── Data in this exercise ──
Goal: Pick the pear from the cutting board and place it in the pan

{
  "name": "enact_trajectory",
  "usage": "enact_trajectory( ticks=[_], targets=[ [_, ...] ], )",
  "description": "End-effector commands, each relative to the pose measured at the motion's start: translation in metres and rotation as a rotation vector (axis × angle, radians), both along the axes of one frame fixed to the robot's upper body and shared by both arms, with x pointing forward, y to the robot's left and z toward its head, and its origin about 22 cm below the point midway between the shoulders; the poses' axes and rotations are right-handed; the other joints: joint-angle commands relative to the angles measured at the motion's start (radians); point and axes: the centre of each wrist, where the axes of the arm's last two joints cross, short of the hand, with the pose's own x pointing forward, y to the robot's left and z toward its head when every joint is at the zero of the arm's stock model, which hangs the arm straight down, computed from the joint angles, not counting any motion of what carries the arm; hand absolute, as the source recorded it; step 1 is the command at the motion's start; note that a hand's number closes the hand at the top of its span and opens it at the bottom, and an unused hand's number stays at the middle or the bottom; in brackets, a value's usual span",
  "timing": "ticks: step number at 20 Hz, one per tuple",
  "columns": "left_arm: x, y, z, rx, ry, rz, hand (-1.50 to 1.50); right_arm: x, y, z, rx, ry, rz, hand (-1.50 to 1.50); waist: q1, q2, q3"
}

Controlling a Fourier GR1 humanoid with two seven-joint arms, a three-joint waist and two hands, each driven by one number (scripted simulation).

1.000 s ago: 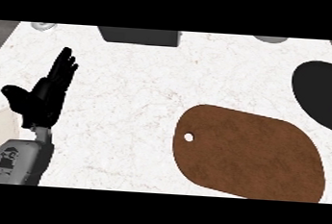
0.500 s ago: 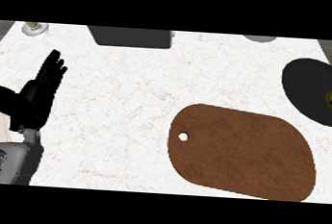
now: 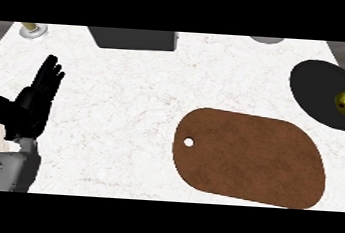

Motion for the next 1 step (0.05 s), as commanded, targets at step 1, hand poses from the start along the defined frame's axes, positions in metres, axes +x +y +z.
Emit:
enact_trajectory(
  ticks=[1],
  targets=[
    [-0.0095, -0.0142, 0.0011, -0.004, -0.007, -0.015, 0.0, -0.0062, 0.0139, 0.0131, -0.025, 0.005, -0.025, -1.5, 0.007, 0.001, 0.0]
  ],
)
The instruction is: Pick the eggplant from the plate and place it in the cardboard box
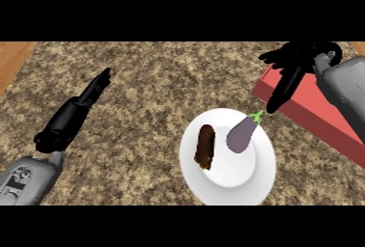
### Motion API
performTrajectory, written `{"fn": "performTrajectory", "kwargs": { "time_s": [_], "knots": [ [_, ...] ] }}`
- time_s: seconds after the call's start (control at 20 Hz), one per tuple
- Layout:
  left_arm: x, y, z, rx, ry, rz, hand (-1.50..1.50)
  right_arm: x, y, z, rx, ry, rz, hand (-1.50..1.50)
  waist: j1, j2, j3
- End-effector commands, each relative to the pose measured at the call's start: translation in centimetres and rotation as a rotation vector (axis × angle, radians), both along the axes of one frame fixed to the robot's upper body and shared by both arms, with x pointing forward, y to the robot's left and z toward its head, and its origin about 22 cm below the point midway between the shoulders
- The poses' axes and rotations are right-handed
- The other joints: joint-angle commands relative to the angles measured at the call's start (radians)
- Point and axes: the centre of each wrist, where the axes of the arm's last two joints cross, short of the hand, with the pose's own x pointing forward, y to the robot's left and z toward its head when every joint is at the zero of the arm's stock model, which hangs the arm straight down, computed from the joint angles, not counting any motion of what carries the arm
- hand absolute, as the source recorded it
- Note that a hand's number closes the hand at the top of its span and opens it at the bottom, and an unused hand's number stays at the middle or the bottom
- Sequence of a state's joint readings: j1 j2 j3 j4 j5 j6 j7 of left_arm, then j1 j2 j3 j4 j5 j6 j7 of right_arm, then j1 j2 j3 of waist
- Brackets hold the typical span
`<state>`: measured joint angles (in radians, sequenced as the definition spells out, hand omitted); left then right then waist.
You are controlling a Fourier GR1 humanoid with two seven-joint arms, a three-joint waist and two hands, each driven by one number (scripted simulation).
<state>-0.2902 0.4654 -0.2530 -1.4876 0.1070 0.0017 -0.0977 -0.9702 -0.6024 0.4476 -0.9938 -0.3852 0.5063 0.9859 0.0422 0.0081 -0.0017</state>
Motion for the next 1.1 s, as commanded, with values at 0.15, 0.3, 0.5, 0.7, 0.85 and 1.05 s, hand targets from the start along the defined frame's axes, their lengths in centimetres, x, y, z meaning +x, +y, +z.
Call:
{"fn": "performTrajectory", "kwargs": {
  "time_s": [0.15, 0.3, 0.5, 0.7, 0.85, 1.05],
  "knots": [
    [-0.5, 0.6, -0.4, -0.013, 0.002, 0.02, 0.0, 2.2, 3.7, -0.5, -0.127, 0.192, 0.008, -1.5, -0.01, -0.005, 0.001],
    [-1.8, 1.8, -0.3, 0.005, 0.021, 0.017, 0.0, 2.2, 6.2, -0.9, -0.133, 0.217, 0.027, -1.5, -0.01, -0.01, 0.001],
    [-0.6, 0.4, -0.2, -0.011, 0.018, 0.028, 0.0, 2.4, 6.7, -2.1, -0.187, 0.224, 0.05, -1.5, -0.027, -0.007, 0.001],
    [-1.5, 1.6, 0.3, -0.008, 0.018, 0.028, 0.0, 2.4, 6.3, -3.9, -0.219, 0.216, 0.033, -1.5, -0.023, -0.009, 0.001],
    [-1.1, 0.7, -0.5, -0.002, -0.006, 0.034, 0.0, 3.0, 7.0, -4.1, -0.221, 0.218, 0.029, -1.5, -0.028, -0.006, 0.001],
    [-1.4, 1.6, -0.3, -0.008, 0.008, 0.028, 0.0, 3.0, 7.0, -4.3, -0.244, 0.248, 0.065, -1.5, -0.032, -0.009, 0.001]
  ]
}}
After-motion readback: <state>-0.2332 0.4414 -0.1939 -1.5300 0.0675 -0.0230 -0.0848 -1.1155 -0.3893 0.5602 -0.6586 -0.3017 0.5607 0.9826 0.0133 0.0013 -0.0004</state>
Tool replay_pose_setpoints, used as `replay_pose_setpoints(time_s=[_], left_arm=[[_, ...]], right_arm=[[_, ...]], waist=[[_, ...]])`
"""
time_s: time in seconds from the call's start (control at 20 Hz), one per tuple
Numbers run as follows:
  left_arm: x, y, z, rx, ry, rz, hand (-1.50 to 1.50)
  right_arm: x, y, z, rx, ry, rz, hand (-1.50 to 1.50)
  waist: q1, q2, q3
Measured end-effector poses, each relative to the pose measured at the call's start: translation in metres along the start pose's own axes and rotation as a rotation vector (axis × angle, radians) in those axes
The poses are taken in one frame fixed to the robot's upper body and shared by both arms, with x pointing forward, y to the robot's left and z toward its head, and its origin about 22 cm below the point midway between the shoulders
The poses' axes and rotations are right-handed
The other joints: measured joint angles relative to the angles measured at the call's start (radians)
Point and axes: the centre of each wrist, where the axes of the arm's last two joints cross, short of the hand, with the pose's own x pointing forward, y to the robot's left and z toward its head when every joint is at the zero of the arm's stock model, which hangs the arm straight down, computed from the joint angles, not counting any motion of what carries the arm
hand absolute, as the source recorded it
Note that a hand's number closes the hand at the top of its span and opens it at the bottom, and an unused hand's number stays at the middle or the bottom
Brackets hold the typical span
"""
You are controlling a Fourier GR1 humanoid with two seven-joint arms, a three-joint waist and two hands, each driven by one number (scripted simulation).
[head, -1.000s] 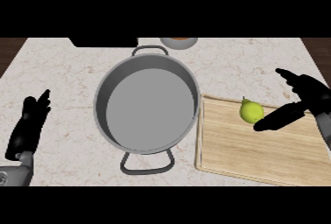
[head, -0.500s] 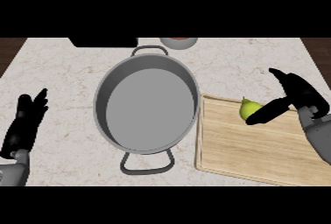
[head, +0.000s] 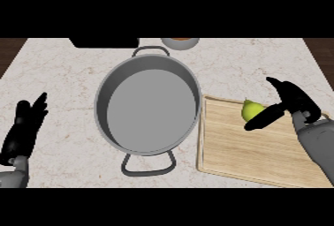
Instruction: Pick the pear from the tray and place it in the pot
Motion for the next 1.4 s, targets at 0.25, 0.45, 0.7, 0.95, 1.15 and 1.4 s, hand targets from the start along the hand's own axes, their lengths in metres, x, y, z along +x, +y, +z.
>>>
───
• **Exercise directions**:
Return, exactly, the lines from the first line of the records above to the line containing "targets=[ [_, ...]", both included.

• **Task response**:
Goal: Pick the pear from the cutting board and place it in the pan

{
  "name": "enact_trajectory",
  "usage": "enact_trajectory( ticks=[_], targets=[ [_, ...] ], )",

Nothing more remains for this exercise.